_Your task_: What is the number of lines in the data below that hold the word "robot"? Give nothing beyond that number.

Stored items from a collection
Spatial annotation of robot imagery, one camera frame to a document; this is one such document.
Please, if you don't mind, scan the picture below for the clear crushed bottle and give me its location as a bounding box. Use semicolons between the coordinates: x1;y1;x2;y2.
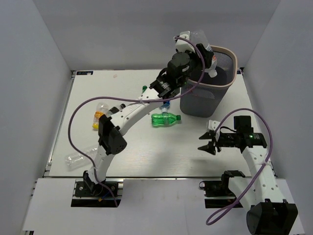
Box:
190;30;218;78

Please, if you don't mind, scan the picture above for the clear bottle blue label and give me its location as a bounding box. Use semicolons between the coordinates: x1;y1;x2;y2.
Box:
160;101;170;113

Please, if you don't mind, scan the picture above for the large clear bottle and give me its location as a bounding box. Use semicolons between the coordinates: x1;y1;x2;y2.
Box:
65;145;98;171

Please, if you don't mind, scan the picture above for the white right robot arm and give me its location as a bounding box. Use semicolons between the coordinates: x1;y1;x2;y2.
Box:
199;116;298;235

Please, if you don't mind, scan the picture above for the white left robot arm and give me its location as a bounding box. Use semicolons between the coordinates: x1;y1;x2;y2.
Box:
83;43;214;195

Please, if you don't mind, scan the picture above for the dark mesh waste bin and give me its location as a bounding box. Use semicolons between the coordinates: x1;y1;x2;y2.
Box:
180;46;237;118

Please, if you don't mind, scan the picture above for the clear bottle black label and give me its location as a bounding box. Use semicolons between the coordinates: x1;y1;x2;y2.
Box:
106;103;126;117

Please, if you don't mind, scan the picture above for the clear bottle yellow label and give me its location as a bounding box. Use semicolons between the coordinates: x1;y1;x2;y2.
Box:
92;102;109;130

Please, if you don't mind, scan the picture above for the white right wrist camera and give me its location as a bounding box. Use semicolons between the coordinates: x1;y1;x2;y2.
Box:
206;120;220;134

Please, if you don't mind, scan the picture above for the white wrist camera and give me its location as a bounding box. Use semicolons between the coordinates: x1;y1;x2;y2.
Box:
175;31;195;52
206;120;220;134

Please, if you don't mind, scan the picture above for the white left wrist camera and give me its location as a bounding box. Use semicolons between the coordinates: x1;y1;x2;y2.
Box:
175;31;195;52

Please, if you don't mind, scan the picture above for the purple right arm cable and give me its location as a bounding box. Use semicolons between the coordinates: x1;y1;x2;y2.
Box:
205;108;273;226

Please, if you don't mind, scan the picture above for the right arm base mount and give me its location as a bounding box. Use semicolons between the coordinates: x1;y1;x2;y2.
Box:
199;181;236;209

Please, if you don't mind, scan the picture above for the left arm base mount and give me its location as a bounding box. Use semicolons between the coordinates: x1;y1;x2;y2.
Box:
71;179;123;208

_Answer section_: 3